Urbex, il turismo del tempo perduto
Augusta Amolini

Anche senza scomodare Nietzsche, in America le cose succedono sempre prima “al di là del bene e del male”. Lì tutto è grande. Le taglie oversize si modellano addosso ad ogni circostanza e forse per questo tutto deborda in fretta.

Al di qua dell’oceano invece sentiamo l’eco di ciò che accade sotto il cielo a stelle e strisce; sennonché, mentre ancora analizziamo le cause ci arrivano gli effetti tra capo e collo come mazzate. Attraverso il copia e incolla degli eventi non importiamo solo le nuove tendenze o le meraviglie della tecnologia. Dell’America tendiamo a replicare un po’ tutto, dalle speculazioni finanziarie fino ai disastri immobiliari che in alcuni Stati dell’Unione hanno cambiato drammaticamente la vita di tante famiglie.
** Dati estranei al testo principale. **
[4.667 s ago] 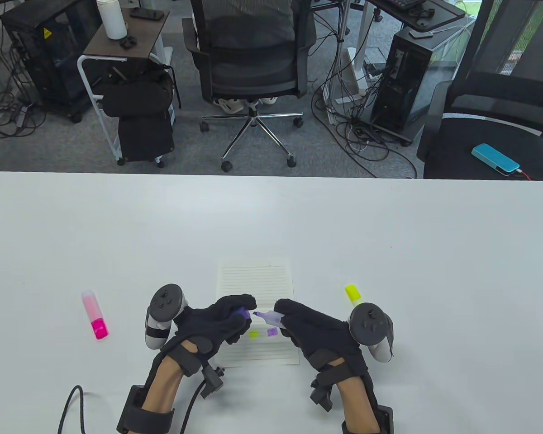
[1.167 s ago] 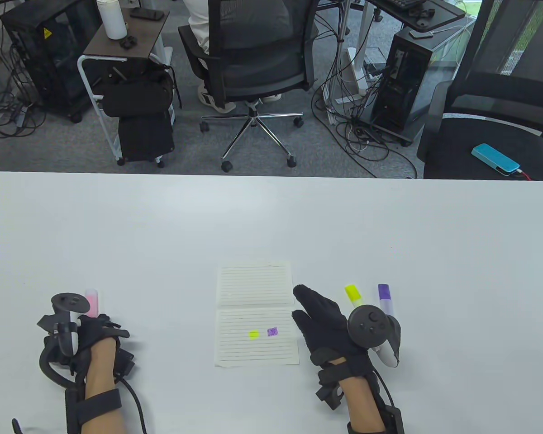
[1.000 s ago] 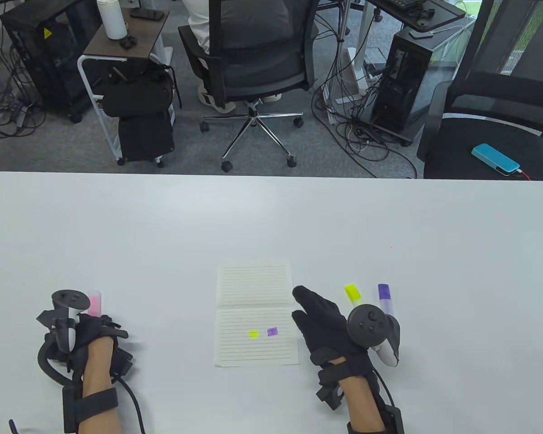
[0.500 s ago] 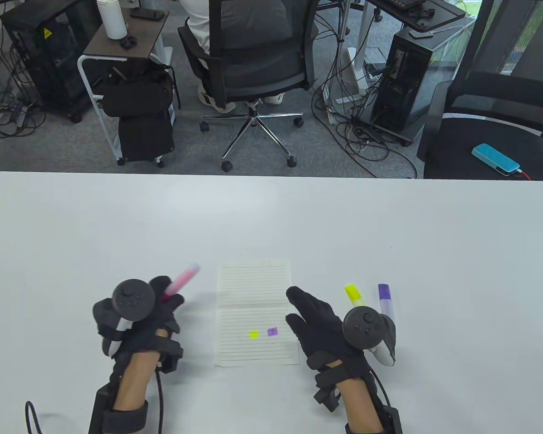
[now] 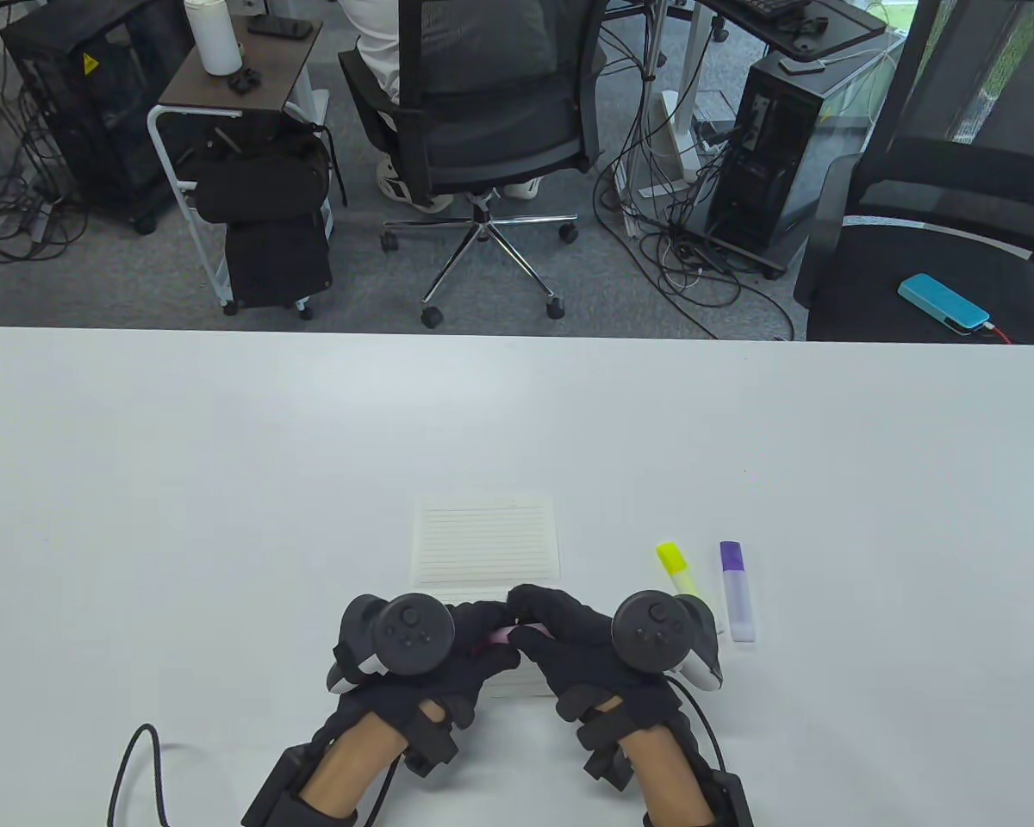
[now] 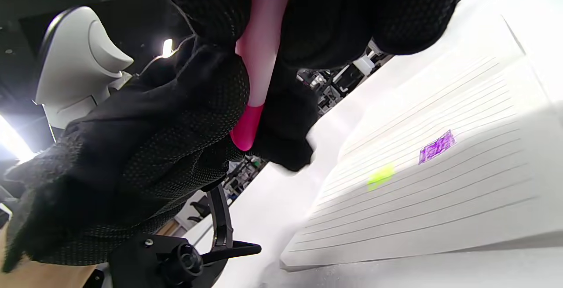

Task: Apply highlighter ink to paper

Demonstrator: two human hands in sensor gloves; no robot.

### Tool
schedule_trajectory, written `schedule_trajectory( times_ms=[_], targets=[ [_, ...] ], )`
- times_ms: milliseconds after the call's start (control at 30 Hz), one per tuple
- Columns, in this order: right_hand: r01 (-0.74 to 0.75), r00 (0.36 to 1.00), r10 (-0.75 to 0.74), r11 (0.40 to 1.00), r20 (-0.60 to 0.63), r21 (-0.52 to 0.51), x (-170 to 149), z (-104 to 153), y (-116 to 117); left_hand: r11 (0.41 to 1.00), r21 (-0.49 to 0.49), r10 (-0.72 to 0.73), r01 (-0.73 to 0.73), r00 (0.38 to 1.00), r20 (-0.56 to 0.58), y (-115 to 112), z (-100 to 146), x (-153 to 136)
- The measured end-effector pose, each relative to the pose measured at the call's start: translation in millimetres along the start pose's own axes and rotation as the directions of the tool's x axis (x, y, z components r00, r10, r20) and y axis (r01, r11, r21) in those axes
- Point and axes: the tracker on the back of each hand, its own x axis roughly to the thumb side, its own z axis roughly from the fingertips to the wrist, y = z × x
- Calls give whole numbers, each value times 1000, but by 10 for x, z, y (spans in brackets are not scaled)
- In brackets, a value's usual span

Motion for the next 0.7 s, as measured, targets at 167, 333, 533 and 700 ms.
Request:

L’immagine di interi quartieri, abbandonati da persone non più in grado di pagare i mutui, è ancora impressa nella memoria e non è affatto diversa da quella di tanti centri commerciali che adesso versano in stato di abbandono. Non c’è nulla di più inquietante di un grande edificio vuoto che si sgretola sotto i colpi dell’incuria e dei vandali i quali cannibalizzano migliaia di metri cubi di cemento. Questo genere di desolazione ha creato un nuovo tipo di turismo denominato “Urbex”, praticato anche in Italia.

Si tratta dell’esplorazione urbana di fabbriche dismesse, della ricerca di antichi alberghi chiusi per restauro che non riapriranno più. Un escursionismo clandestino effettuato dentro palazzi privati abbandonati o in chiese dove non si prega più. Ma sono i grandi magazzini in rovina, ridotti a cattedrali nel deserto, i testimoni tristi di un florido passato irrimediabilmente perduto.

Di sera a Brescia questa sensazione si prova andando al cinema nella multisala “Freccia Rossa”, un luogo ormai privato dell’anima. Dopo la migrazione dei negozi nel circondario e a seguito del covid, le saracinesche definitivamente abbassate suscitano nei visitatori una botta di nostalgia. L’assenza di luci e del vociare di chi si accalcava all’esterno dei ristoranti emana un senso di esiziale smarrimento.

Solo il piacere del cinema non è cambiato. Al ritorno nel parcheggio, pressoché deserto, le rare vetture rendono la dimensione dell’agonia di uno stabile moderno vicino al centro, già meta degli esploratori urbani. Il presentimento di essere già nel passato come i barattoli di Tomato Soup Campbell’s di Andy Warhol è forte. Anche Guglielmo Achille Cavellini con la sua “autostoricizzazione” forse lo aveva previsto.